- Poster presentation
- Open Access
HIV risk in an urban American population
Retrovirology volume 9, Article number: P99 (2012)
Investigations of specialized populations in the United States have revealed multiple risk behaviors for HIV infections. Identification of significant risk factors for specific populations enables tailoring interventions to populations. The present study examined risk behaviors in a general urban population in order to determine the need for HIV interventions in subgroups of the general population.
Materials and methods
HIV testing tied to a small remuneration was offered to adults in a small city in Ohio.
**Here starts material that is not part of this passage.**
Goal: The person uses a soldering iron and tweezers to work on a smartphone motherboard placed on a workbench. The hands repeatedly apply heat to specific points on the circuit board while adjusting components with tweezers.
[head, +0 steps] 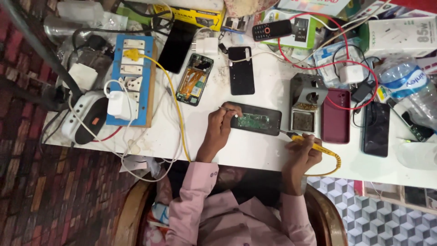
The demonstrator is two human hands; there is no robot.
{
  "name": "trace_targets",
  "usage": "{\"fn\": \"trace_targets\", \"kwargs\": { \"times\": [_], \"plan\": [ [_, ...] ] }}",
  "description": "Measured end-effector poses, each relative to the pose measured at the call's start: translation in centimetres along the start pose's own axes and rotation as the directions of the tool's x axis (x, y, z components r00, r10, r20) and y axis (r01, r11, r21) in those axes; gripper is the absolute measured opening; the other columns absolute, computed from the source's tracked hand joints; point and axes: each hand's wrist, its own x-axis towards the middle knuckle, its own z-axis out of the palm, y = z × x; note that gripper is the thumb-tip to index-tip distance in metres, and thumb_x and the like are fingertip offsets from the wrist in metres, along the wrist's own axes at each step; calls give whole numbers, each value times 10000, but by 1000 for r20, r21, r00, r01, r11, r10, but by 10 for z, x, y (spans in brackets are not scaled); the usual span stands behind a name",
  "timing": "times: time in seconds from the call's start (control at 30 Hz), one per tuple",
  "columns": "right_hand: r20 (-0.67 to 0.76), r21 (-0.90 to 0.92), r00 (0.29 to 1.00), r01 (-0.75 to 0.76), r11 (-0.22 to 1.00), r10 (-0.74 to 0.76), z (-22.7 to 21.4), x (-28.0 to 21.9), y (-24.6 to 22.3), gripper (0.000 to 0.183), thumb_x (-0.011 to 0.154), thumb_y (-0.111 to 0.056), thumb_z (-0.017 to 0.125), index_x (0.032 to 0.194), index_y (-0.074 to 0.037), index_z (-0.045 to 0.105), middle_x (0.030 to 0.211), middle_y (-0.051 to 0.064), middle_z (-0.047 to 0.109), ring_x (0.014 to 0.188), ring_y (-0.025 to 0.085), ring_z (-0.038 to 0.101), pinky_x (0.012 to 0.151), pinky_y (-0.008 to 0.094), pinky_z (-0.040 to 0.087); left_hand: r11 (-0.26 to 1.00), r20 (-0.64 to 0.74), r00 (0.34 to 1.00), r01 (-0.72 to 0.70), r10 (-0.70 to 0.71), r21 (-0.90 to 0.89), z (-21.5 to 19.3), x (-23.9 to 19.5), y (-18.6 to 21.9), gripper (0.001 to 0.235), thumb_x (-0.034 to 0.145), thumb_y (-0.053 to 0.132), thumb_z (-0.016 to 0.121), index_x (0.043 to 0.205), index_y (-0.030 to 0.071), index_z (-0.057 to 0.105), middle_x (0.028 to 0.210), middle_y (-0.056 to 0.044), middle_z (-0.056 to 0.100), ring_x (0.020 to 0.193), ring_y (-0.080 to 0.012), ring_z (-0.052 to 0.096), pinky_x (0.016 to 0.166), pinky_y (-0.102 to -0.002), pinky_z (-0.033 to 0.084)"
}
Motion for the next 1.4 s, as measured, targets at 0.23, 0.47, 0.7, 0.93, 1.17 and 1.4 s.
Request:
{"fn": "trace_targets", "kwargs": {
  "times": [0.23, 0.47, 0.7, 0.93, 1.17, 1.4],
  "plan": [
    [96, -84, 995, 30, 996, -22, 0, -3, -6, 375, 1127, -364, 549, 1043, -3, 609, 678, 83, 658, 596, 81, 521, 616, 231, 399, 999, -2, 1000, 23, -23, 26, 1, -3, -2, 161, 1087, -47, 409, 958, -52, 504, 982, -153, 703, 905, -223, 701, 896, -319, 561],
    [89, -41, 996, 23, 999, -19, 2, -2, -5, 337, 1124, -334, 535, 1052, -11, 598, 689, 75, 663, 594, 65, 519, 606, 217, 389, 1000, -5, 1000, 25, -25, 1, 1, -1, -4, 176, 1096, -29, 416, 942, -59, 498, 989, -152, 704, 915, -221, 701, 905, -316, 564],
    [49, -86, 999, 27, 996, -23, 3, 0, -3, 344, 1120, -349, 513, 1045, -24, 596, 646, 61, 655, 572, 61, 538, 600, 210, 400, 999, -2, 999, 47, -47, -7, 0, 0, -4, 189, 1086, -27, 427, 919, -51, 511, 994, -157, 715, 913, -216, 709, 881, -314, 569],
    [92, -51, 995, 29, 998, -25, 3, -2, -3, 356, 1124, -356, 538, 1048, -14, 600, 668, 68, 663, 577, 64, 502, 605, 219, 384, 998, -10, 998, 58, -58, 14, 0, 1, -5, 170, 1069, -53, 424, 949, -59, 544, 965, -152, 713, 899, -210, 704, 896, -317, 567],
    [69, -96, 997, 34, 995, -27, -2, -5, -4, 363, 1118, -362, 525, 1037, -20, 613, 652, 75, 663, 564, 69, 507, 591, 220, 387, 998, -10, 998, 69, -69, -5, 3, -5, -5, 172, 1084, -36, 431, 954, -51, 542, 970, -143, 709, 889, -201, 697, 876, -309, 567],
    [43, -93, 999, 25, 995, -21, 0, -1, -2, 387, 1119, -381, 518, 1065, -10, 616, 642, 71, 657, 586, 77, 549, 620, 217, 416, 998, -13, 998, 58, -58, -2, 1, -2, -2, 173, 1104, -9, 432, 958, -43, 518, 974, -132, 708, 899, -200, 698, 889, -301, 561]
  ]
}}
Testing was conducted in churches, public health sites, and in a van that was parked at various public housing sites. A total of 3,290 individuals were tested for HIV. At the time of testing, demographic and risk behavior data were collected. Data were analyzed using logistic regression to determine the populations most at risk for HIV infection in this large sample of poor urban residents.
The sample tested ranged in age from 18 to 85 years, was 80.2% Black and 18.8% Caucasian, and 43.6% male. Altogether, 0.4% of the sample tested was HIV positive. In this largely African American sample, 77.3% admitted to condom use, 4.9% had sex with an intravenous drug user (IDU), 4.2% used intravenous drugs, 2.1% had sex with a MSM, and 11.4% had sex with 3 or more partners in the past 30 days. Logistic regression indicated significant associations between a positive HIV test and having sex with a MSM, no condom use, being an IDU, having sex with an IDU, and having sex with someone who is HIV positive. Odd ratios were calculated for each of the identified significant risk factors.
These data indicate where intervention efforts are needed in our community. Studies of this sort enable public health administrators to conserve valuable prevention funds by targeting interventions to populations at greatest risk. This study revealed that, in this largely African American population, men and women were equally at risk for HIV, thus mandating the development of HIV interventions for men and women in this urban population.